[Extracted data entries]
::::
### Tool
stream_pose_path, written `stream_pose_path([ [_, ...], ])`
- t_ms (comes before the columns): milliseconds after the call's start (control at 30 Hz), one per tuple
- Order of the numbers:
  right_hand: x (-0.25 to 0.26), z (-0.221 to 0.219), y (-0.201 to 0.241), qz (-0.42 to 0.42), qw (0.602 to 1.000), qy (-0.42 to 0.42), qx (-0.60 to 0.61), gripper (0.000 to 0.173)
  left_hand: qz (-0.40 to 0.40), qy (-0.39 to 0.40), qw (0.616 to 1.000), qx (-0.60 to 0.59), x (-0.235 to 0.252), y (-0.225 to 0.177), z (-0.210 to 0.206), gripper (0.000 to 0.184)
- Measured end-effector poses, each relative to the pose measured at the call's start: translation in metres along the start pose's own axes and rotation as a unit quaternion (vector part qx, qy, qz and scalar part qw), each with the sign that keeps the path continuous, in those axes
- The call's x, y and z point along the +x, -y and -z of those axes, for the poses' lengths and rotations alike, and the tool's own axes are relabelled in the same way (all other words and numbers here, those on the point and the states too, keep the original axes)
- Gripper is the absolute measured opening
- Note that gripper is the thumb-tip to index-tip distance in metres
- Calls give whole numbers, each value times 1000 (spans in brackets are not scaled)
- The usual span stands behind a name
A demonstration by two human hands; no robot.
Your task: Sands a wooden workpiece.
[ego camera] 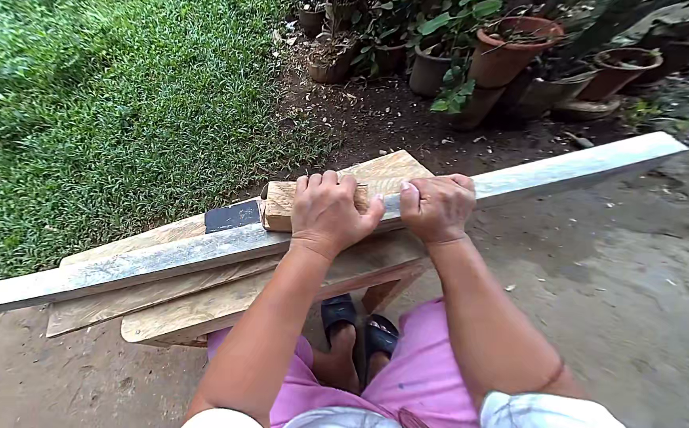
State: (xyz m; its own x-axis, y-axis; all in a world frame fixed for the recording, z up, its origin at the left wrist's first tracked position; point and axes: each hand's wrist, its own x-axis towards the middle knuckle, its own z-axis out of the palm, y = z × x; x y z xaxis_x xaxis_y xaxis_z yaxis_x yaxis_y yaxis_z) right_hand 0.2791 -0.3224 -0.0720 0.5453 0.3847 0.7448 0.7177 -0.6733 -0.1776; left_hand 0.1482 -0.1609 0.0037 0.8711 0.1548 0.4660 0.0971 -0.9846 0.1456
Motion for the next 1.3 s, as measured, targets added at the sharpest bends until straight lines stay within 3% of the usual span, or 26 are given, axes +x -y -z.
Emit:
stream_pose_path([
  [67,0,1,1,5,1000,4,0,57,-9,-12,1000,10,-18,28,9,52],
  [167,1,1,2,1,1000,4,0,57,39,-28,997,53,-64,96,41,63],
  [367,0,1,2,-7,1000,-3,-1,56,245,-30,953,177,-187,288,129,80],
  [433,0,1,5,-15,1000,-1,-3,56,304,-42,933,191,-215,328,147,79],
  [500,-1,2,8,-20,1000,0,-4,57,337,-51,920,195,-213,317,148,74],
  [567,-1,2,8,-20,1000,-3,-4,57,335,-54,923,183,-187,269,136,70],
  [767,0,3,8,-26,1000,10,0,57,188,-89,971,116,-82,108,49,58],
  [900,1,4,5,-14,1000,17,-1,59,94,-106,986,84,-47,58,17,54],
  [1000,0,5,1,-5,1000,19,-5,58,48,-114,989,87,-61,75,22,56],
  [1067,0,5,1,-4,1000,18,-2,58,48,-99,989,99,-84,107,38,58],
  [1200,1,6,4,-10,1000,12,0,57,162,-55,973,157,-141,205,89,72],
  [1300,-1,5,6,-13,1000,8,2,56,261,-65,942,201,-189,278,124,75],
])
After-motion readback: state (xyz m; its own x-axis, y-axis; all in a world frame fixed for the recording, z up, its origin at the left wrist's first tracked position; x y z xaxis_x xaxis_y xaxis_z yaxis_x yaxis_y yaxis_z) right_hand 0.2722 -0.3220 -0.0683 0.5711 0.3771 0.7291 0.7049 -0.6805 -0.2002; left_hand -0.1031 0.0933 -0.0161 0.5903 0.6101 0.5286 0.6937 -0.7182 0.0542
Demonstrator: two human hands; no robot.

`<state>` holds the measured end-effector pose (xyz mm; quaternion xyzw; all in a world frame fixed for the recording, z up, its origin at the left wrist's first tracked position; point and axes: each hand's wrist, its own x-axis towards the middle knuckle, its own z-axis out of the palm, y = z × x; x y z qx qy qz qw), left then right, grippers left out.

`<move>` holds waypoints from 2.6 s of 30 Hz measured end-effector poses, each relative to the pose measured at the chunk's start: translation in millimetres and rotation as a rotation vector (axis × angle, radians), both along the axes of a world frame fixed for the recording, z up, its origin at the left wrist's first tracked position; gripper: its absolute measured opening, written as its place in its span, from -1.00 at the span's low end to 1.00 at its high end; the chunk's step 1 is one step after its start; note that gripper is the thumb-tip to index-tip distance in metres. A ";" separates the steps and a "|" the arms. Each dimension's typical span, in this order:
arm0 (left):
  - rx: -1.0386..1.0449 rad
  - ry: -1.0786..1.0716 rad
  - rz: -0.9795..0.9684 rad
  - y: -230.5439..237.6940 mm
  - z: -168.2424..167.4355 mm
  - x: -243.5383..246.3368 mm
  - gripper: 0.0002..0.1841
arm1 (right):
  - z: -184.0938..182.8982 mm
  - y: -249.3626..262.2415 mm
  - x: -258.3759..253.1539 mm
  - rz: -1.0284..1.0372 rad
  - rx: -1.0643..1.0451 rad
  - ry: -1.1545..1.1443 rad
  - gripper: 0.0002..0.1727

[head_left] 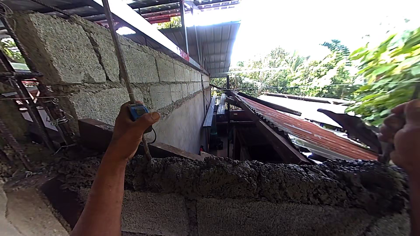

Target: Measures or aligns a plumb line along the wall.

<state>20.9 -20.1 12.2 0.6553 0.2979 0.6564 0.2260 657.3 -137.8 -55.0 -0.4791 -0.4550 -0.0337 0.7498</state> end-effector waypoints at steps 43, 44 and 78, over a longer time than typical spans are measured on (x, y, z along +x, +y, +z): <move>0.017 0.005 0.004 4.6 -0.8 -4.3 -0.22 | 27.6 -26.1 -62.3 -0.046 0.001 0.002 -0.59; 0.018 0.004 0.001 4.6 -0.8 -4.3 -0.22 | 27.8 -26.4 -63.0 -0.045 0.001 0.001 -0.60; 0.004 0.034 0.026 1.0 0.4 -2.6 -0.25 | 28.3 -25.5 -62.8 -0.035 0.014 -0.019 -0.61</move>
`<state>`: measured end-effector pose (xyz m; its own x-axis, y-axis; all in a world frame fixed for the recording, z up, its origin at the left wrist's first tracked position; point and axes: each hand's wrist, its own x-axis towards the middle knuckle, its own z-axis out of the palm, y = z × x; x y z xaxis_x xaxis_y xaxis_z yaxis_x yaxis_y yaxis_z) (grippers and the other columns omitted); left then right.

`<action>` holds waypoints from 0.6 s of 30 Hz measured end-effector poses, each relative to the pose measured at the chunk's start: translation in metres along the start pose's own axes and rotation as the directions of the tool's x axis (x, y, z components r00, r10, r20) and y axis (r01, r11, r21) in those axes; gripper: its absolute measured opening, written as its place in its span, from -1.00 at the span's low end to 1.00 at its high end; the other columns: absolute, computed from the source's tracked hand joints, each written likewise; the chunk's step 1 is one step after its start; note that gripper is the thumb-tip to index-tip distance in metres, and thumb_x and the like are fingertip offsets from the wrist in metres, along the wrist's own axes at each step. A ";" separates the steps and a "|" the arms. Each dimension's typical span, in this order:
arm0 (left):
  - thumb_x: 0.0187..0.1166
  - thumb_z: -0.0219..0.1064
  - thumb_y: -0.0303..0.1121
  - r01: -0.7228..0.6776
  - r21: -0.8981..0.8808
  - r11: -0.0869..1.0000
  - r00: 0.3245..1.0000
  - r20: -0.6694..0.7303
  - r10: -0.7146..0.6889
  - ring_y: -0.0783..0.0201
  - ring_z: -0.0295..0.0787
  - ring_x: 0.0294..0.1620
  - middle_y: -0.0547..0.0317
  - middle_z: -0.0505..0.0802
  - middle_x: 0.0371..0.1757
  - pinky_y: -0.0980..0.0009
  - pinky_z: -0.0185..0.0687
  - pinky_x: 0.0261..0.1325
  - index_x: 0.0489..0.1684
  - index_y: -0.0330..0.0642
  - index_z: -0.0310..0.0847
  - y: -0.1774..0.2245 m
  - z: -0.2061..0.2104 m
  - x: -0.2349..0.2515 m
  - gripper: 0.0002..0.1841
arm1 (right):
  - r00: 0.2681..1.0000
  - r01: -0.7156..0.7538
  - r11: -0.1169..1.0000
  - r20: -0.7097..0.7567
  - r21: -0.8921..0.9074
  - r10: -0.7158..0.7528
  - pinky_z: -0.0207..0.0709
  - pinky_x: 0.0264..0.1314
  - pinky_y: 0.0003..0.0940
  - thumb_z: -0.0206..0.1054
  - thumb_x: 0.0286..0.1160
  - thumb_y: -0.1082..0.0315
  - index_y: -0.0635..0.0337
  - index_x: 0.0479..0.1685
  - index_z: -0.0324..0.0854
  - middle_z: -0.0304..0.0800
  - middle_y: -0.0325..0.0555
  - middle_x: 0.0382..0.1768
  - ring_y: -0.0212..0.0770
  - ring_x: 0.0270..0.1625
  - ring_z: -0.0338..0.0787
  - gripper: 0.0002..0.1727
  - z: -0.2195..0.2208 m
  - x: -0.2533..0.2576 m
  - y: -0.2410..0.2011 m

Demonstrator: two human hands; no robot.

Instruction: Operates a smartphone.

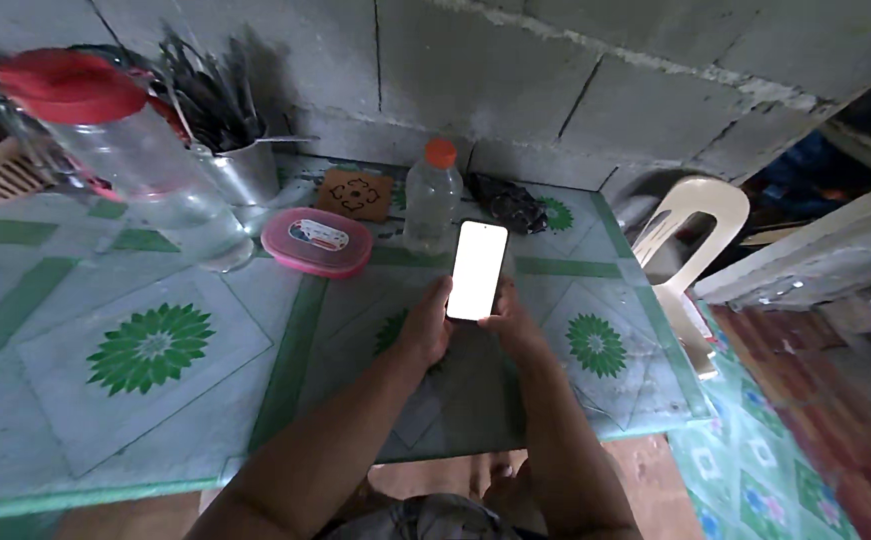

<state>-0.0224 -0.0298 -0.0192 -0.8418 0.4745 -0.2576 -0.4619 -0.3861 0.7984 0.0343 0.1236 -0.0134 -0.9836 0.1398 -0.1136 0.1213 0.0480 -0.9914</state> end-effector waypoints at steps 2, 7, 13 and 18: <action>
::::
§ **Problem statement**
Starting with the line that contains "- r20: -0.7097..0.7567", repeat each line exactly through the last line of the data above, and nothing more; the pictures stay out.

§ **The completed task**
  - r20: -0.7097..0.7567
  - r21: -0.8921..0.9074
  - r10: -0.7158..0.7528
  - pinky_z: -0.0207..0.0709
  - pinky_x: 0.0264..0.1314
  - pinky_y: 0.0003..0.0940
  - thumb_z: -0.0206..0.1054
  - thumb_x: 0.0286..0.1160
  - thumb_y: -0.1082..0.0315
  - index_y: -0.0635..0.0337
  - index_x: 0.0479..0.1685
  - index_z: -0.0324..0.0854
  - middle_z: -0.0304..0.0800
  - middle_y: -0.0325..0.0555
  - middle_x: 0.0382..0.1768
  - ring_y: -0.0212..0.0770
  - ring_x: 0.0270..0.1625
  - ring_z: -0.0338..0.0787
  - gripper: 0.0002..0.1727
  - z: -0.2195..0.2208 m
  - x: -0.2533..0.2576 m
  - y: -0.2410..0.2011 m

Demonstrator: two human hands; no robot.

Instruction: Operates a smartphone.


<state>-0.0224 -0.0298 -0.0192 -0.8418 0.4745 -0.2576 -0.4619 -0.3861 0.7984 0.0343 0.1236 -0.0134 -0.9836 0.1398 -0.1136 0.1213 0.0480 -0.9914</state> end-effector waypoints at steps 2, 7, 13 and 18: <action>

That is the complete answer.